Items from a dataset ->
⟨

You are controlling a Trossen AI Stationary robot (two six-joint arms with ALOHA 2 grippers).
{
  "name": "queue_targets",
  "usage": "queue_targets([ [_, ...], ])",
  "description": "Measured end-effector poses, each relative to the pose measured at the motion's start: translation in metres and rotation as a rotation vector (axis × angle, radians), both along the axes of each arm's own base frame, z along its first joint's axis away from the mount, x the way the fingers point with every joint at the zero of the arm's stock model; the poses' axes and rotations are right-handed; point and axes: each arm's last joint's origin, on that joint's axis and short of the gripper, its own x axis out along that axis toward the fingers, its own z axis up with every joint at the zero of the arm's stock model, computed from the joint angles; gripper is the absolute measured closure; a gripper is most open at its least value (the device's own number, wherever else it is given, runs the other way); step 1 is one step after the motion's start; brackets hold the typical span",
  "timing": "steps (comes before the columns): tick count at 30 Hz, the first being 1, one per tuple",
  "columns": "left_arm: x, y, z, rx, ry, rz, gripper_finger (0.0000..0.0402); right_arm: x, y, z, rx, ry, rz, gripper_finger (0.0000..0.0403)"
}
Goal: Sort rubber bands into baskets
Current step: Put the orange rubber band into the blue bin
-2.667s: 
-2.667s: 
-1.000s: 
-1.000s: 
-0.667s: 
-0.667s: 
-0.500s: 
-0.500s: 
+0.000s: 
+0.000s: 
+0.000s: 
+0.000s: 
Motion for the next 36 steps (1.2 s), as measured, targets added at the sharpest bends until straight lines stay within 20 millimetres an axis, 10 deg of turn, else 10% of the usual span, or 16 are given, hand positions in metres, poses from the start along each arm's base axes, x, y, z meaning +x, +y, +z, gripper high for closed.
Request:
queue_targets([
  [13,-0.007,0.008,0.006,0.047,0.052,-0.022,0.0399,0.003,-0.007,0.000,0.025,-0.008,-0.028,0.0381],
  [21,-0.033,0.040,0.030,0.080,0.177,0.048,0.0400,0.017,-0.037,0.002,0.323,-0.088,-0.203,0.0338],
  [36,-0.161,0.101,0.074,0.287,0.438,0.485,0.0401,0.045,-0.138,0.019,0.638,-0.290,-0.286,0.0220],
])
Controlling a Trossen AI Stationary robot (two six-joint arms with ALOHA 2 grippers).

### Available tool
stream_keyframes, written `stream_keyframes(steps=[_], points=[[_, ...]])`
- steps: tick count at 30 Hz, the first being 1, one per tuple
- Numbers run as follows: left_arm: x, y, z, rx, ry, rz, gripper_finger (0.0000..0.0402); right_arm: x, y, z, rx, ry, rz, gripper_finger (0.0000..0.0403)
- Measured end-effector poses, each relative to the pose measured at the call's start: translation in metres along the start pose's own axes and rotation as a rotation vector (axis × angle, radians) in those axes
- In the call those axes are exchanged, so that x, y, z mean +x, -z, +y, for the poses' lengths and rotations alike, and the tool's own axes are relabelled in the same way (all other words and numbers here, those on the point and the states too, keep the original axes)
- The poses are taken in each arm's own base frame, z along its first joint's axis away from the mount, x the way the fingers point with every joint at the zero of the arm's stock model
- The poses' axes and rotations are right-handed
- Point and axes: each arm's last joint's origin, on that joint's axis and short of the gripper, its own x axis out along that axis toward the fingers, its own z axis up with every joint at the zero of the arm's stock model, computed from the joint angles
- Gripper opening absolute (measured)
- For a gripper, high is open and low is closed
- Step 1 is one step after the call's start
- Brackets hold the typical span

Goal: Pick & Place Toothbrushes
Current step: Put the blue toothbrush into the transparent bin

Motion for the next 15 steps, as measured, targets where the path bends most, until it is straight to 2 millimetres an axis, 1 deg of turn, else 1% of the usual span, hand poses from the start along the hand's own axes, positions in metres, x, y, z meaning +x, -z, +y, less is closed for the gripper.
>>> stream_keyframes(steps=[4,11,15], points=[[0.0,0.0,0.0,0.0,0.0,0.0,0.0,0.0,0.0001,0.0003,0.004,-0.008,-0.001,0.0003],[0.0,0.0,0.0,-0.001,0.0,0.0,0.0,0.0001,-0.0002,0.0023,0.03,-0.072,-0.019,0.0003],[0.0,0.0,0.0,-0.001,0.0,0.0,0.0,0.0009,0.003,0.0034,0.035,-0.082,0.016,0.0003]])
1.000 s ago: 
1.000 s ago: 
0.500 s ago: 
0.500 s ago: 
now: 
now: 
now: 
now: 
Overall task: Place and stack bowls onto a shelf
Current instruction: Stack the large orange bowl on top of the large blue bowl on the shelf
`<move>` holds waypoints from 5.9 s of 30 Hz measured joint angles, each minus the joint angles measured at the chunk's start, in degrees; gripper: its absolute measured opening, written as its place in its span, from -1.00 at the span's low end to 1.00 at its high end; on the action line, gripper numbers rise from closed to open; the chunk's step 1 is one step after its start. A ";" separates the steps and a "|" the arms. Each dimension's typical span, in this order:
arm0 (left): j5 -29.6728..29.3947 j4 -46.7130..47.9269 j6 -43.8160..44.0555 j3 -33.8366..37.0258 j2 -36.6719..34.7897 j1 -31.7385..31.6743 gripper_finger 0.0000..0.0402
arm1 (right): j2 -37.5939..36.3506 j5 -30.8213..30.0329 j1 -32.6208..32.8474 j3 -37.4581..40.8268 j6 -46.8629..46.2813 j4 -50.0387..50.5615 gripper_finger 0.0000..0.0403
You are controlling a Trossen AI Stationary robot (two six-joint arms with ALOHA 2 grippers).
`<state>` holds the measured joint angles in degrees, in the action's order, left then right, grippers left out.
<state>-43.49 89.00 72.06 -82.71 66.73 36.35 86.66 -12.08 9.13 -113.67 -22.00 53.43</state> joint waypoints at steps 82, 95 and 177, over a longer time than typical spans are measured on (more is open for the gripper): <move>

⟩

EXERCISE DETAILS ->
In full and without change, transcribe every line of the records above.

WRITTEN REPLY ->
You are controlling a Trossen AI Stationary robot (two six-joint arms with ALOHA 2 grippers).
{
  "name": "queue_targets",
  "usage": "queue_targets([ [_, ...], ])",
  "description": "Measured end-effector poses, each relative to the pose measured at the motion's start: translation in metres and rotation as a rotation vector (axis × angle, radians), both along the axes of each arm's own base frame, z along its first joint's axis away from the mount, x the way the fingers point with every joint at the zero of the arm's stock model; the poses' axes and rotations are right-handed; point and axes: each arm's last joint's origin, on that joint's axis and short of the gripper, its own x axis out along that axis toward the fingers, its own z axis up with every joint at the zero of the arm's stock model, computed from the joint angles; gripper is the absolute measured closure; a gripper is most open at its least value (the device's own number, wherever else it is given, runs the other way); step 1 is one step after the motion's start; brackets hold the typical span",
  "timing": "steps (comes before the columns): tick count at 30 Hz, the first being 1, one per tuple",
  "columns": "left_arm: x, y, z, rx, ry, rz, gripper_finger (0.0000..0.0402); right_arm: x, y, z, rx, ry, rz, gripper_finger (0.0000..0.0403)"
}
Goal: Sort rubber bands into baskets
Current step: Put the orange rubber band into the blue bin
-2.667s: 
-2.667s: 
-1.000s: 
-1.000s: 
-0.667s: 
-0.667s: 
-0.500s: 
-0.500s: 
+0.000s: 
+0.000s: 
+0.000s: 
+0.000s: 
Motion for the next 36 steps (1.2 s), as measured, targets added at the sharpest bends until straight lines stay within 20 millimetres an axis, 10 deg of turn, else 10% of the usual span, or 16 are given, hand positions in metres, poses from the start along each arm's base axes, x, y, z meaning +x, +y, +z, gripper high for closed.
Request:
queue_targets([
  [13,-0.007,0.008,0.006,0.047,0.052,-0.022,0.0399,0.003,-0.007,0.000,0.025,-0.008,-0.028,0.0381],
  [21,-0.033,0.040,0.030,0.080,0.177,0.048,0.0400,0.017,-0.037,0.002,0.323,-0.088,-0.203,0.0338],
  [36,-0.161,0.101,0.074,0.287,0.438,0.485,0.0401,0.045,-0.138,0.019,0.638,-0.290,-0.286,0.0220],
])
Controlling a Trossen AI Stationary robot (two six-joint arms with ALOHA 2 grippers).

### Available tool
stream_keyframes, written `stream_keyframes(steps=[_], points=[[_, ...]])`
- steps: tick count at 30 Hz, the first being 1, one per tuple
- Numbers run as follows: left_arm: x, y, z, rx, ry, rz, gripper_finger (0.0000..0.0402); right_arm: x, y, z, rx, ry, rz, gripper_finger (0.0000..0.0403)
- Measured end-effector poses, each relative to the pose measured at the call's start: translation in metres along the start pose's own axes and rotation as a rotation vector (axis × angle, radians) in those axes
- In the call those axes are exchanged, so that x, y, z mean +x, -z, +y, for the poses' lengths and rotations alike, and the tool's own axes are relabelled in the same way (all other words and numbers here, those on the point and the states too, keep the original axes)
- The poses are taken in each arm's own base frame, z along its first joint's axis away from the mount, x the way the fingers point with every joint at the zero of the arm's stock model
- The poses' axes and rotations are right-handed
- Point and axes: each arm's last joint's origin, on that joint's axis and short of the gripper, its own x axis out along that axis toward the fingers, its own z axis up with every joint at the zero of the arm's stock model, computed from the joint angles
- Gripper opening absolute (measured)
- For a gripper, high is open and low is closed
- Step 1 is one step after the call's start
- Brackets hold the typical span

Goal: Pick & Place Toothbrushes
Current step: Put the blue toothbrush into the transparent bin

Motion for the next 15 steps, as measured, targets where the path bends most, until it is straight to 2 millimetres an axis, 1 deg of turn, else 1% of the usual span, hand poses from the start along the hand's own axes, positions in metres, x, y, z meaning +x, -z, +y, less is closed for the gripper.
>>> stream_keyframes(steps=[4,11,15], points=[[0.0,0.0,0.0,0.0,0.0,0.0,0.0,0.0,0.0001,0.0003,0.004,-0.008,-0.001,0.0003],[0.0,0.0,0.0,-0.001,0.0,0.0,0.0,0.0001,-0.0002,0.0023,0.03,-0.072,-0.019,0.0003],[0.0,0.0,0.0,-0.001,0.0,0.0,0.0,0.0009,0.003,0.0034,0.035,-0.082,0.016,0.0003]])
1.000 s ago: 
1.000 s ago: 
0.500 s ago: 
0.500 s ago: 
now: 
now: 
now: 
now: 
Overall task: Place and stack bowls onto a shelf
Current instruction: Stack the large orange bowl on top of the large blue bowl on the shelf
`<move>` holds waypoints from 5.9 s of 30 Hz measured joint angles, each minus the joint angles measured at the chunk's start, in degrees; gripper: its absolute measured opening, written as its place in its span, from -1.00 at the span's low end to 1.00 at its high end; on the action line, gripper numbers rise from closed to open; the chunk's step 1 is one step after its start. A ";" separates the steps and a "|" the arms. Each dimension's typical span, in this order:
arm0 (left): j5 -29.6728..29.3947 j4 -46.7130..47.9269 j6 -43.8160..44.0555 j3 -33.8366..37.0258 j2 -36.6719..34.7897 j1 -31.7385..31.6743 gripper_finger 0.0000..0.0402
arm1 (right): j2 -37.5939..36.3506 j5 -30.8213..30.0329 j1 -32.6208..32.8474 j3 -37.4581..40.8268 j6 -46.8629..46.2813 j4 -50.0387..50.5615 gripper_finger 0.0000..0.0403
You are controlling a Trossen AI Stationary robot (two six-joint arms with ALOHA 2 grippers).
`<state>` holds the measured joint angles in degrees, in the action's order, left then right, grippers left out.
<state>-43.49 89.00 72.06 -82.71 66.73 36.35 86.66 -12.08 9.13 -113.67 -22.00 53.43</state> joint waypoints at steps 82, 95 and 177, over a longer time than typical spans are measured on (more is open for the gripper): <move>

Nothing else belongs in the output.